Global warming, i mari annegano in un mare di dati

Egregio Signor Granzotto, la domanda che mi ha posto, concludendo il commento alla mia lettera, esige una risposta: no, non prendo per buoni i dati taroccati. Il rapporto Ipcc, steso da personaggi anche di spicco in campo scientifico, non è il vangelo. Anzi. Per fare un paragone con il mondo del giornalismo, forse Lei prende per oro colato tutto ciò che viene scritto sulla Repubblica? Eppure le firme sono spesso di una certa fama. Io credo ai miei dati e a quelli, verificabili, dei colleghi con cui lavoro, in Europa e nel mondo. Un esempio? I nostri numeri dicono che la temperatura superficiale media del Mediterraneo è cresciuta di circa 2 gradi centigradi, negli ultimi 20-30 anni. Un’enormità. E le conseguenze sull’ecosistema si fanno già vedere. Questi sono fatti concreti e controllabili, non bubbole. I dati seri, misurati in laboratorio o in campo, a seguito di ipotesi formulate con cognizione di causa, costituiscono l’argomento di articoli seri, pubblicati da riviste scientifiche serie. Ogni articolo che appare su una rivista o volume di scienza viene sottoposto alla revisione di altri scienziati, i quali hanno la facoltà di commentare in forma anonima. Gli autori che passano il vaglio di questa revisione pubblicano solo dopo aver fornito chiarimenti, a volte rifacimenti, convincenti. Altrimenti non pubblicano. Non è un sistema perfetto, ma funziona abbastanza bene. E dunque esiste una letteratura seria, ampia e diversificata, sui cambiamenti climatici, in cui i dati taroccati non trovato posto. Se volesse documentarsi, sarei lieto di darle qualche suggerimento. Se ne avesse voglia, venga a trovarmi: sarei ben felice di farle vedere in prima persona di che si tratta. Da ultimo, una precisazione. Non sono professore. Ho una laurea in Fisica dell’Università di Milano; un Master of Science e un Doctor of Philosophy, entrambi in Oceanografia, della University of California at San Diego; e lavoro al Centro Comune di Ricerca della Commissione Europea, che si trova a Ispra.
Vercelli

Calma e gesso, egregio Barale. La madre di tutte le mail che attestano la truffa planetaria del riscaldamento globale e che porta la firma di Kewin Trenberth, climatologo del National Center for Atmospheric Research recita: «Il fatto è che non possiamo dare spiegazione della attuale mancanza di riscaldamento globale». Punto. La zia delle mail eccetera eccetera porta invece la firma del Phil Jones, direttore del Cru, Climatic Research Unit. In essa il noto scienziato confessa di aver usato il «trucchetto di Mann» (Professor Michel Mann, direttore dell’Earth System Science Center della Pennsylvania State University) per nascondere il «decline», il calo, l’abbassamento delle temperature medie dal 1980 a oggi. Che cosa se ne deduce? Se ne deduce che scienziati sotto patrocinio dell’Onu e quindi con a disposizione fondi illimitati, uomini e mezzi per scandagliare a tappeto le temperature ammettono che no, non sono aumentate, non aumentano e a quanto pare non intendono aumentare. Lei però, Barale egregio, sostiene il contrario. Sostiene che i «suoi» dati e quelli dei suoi colleghi comprovano che la superficie media del Mediterraneo è cresciuta di circa 2 gradi centigradi negli ultimi 20-30 anni (venti o trenta, Barale?). C’era scritto anche sulla Stampa di Torino, sa? Titolo: «Mare sempre più bollente». Sommario: «L’Adriatico 4 gradi oltre la media». Addirittura il doppio di quanto sostiene lei.

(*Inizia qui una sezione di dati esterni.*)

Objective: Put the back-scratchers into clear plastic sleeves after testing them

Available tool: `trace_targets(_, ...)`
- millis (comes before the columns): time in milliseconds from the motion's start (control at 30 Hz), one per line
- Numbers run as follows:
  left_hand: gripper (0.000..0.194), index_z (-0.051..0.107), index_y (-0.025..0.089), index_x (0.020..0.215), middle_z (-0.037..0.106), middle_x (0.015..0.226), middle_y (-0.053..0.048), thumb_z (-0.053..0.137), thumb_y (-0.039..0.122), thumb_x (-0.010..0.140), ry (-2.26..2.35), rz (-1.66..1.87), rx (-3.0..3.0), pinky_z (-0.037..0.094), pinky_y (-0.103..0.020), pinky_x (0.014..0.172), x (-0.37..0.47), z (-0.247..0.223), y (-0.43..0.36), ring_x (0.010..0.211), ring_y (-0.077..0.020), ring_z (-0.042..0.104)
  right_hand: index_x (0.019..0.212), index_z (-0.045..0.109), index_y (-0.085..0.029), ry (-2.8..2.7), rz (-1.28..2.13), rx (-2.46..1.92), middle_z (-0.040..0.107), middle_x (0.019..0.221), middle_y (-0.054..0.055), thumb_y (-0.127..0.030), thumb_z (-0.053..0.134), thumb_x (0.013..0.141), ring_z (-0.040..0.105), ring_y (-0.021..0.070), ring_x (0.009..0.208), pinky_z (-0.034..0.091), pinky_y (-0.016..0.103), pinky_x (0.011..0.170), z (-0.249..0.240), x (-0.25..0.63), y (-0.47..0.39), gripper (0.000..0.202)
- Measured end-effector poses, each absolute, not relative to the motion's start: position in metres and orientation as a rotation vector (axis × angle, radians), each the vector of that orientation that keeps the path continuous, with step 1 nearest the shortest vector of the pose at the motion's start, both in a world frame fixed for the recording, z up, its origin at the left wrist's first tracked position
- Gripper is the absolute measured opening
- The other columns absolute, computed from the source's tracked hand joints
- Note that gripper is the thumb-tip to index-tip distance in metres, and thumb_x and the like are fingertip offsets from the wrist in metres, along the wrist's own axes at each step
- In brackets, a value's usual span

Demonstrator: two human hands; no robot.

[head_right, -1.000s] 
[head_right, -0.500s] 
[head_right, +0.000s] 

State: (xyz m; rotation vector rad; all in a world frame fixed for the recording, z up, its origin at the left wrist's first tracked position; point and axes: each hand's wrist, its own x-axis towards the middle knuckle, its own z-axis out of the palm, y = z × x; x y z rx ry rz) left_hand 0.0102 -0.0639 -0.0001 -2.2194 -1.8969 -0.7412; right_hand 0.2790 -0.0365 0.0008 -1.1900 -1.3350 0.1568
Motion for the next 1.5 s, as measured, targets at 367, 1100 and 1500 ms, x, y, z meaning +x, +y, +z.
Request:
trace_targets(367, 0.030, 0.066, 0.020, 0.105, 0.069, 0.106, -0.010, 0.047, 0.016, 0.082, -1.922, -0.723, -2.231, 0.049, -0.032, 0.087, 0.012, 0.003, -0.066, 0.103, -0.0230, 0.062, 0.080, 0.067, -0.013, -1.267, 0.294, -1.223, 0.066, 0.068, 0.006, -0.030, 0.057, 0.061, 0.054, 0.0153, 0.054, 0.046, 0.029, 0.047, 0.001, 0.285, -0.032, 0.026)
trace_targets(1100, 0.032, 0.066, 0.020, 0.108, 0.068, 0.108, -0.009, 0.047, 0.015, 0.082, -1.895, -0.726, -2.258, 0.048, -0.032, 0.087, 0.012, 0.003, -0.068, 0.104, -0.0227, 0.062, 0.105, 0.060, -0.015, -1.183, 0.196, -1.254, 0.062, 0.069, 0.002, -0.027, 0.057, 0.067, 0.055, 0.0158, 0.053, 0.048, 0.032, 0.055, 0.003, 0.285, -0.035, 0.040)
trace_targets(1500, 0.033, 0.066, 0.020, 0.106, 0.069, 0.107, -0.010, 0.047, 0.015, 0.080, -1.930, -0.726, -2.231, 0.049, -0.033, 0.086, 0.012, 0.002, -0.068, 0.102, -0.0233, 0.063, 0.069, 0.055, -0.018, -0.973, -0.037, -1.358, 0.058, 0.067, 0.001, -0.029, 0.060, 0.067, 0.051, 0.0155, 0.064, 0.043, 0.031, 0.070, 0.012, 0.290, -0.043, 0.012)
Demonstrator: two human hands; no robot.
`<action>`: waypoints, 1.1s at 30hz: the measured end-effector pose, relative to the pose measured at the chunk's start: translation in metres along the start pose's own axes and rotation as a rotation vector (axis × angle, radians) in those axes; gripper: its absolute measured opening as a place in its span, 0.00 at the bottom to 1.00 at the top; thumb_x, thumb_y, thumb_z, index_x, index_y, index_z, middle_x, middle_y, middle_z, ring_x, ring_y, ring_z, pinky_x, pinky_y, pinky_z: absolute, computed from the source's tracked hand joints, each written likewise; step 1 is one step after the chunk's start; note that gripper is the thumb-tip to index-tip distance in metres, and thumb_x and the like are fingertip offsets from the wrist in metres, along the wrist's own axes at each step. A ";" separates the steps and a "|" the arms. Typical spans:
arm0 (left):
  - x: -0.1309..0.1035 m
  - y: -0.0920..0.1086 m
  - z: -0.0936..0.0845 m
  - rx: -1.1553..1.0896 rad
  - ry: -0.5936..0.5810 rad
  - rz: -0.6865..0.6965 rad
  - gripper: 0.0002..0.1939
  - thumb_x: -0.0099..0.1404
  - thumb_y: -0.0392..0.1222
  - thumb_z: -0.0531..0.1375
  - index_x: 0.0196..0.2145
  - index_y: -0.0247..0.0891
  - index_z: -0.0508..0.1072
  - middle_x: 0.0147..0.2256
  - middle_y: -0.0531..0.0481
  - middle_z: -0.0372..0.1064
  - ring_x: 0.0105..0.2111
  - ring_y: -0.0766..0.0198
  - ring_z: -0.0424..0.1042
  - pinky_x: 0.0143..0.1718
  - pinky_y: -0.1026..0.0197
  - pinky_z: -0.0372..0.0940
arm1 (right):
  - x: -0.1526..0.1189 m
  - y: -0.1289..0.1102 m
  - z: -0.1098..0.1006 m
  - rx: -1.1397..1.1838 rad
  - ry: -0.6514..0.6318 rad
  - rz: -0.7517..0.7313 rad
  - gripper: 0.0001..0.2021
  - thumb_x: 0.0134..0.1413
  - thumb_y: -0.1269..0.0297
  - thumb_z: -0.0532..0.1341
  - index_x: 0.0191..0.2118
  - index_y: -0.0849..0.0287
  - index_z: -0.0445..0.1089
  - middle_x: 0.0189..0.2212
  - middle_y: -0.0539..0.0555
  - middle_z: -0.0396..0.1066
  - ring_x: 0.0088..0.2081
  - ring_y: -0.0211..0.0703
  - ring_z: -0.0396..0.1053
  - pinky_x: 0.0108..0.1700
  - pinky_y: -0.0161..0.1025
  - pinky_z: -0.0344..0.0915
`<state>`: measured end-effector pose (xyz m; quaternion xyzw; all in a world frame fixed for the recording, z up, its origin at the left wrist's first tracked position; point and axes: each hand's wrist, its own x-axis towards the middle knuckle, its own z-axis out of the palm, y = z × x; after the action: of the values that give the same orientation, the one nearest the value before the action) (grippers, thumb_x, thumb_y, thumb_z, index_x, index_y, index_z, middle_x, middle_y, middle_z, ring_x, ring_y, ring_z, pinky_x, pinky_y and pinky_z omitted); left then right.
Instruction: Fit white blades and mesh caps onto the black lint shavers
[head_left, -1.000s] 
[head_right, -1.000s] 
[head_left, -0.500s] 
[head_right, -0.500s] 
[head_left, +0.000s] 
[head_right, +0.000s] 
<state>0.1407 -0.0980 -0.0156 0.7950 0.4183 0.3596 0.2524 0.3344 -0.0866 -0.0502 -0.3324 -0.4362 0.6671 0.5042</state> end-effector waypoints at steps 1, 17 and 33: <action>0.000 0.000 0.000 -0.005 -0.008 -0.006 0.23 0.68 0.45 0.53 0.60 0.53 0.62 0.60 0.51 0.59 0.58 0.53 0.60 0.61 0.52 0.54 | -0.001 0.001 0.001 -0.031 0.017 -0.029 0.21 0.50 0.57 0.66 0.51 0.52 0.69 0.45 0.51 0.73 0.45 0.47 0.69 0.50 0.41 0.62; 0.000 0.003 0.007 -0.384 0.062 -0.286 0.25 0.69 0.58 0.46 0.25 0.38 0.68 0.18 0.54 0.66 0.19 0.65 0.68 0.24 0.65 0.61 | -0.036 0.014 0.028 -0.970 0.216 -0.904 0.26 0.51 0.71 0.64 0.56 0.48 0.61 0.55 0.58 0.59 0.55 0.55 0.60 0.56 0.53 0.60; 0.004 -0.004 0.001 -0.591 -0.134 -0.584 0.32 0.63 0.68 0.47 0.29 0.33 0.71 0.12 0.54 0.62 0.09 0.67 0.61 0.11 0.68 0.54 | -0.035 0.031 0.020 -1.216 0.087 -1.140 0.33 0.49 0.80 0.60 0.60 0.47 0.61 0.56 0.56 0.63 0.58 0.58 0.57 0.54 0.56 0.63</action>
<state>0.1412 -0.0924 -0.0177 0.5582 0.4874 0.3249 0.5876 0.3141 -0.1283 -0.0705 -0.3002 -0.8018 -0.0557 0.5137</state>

Poi, però, leggendo l’articolo ci si imbatte nelle dichiarazioni di Rosalia Santolei, dell’Isac-Cnr l’Istituto di Scienze dell’Atmosfera che procede ai rilevamenti: «Si è passati dai 19,4 gradi di media annuale del 1985 ai 20 gradi circa del 2006». Circa. Facciamo 19,6? Ecco, egregio dottor Barale: non è che si sparano cifre a casaccio, ciascuno le sue? E che la verità è quella della mail del professor Trenberth? Cioè che qui non si scalda un bel niente?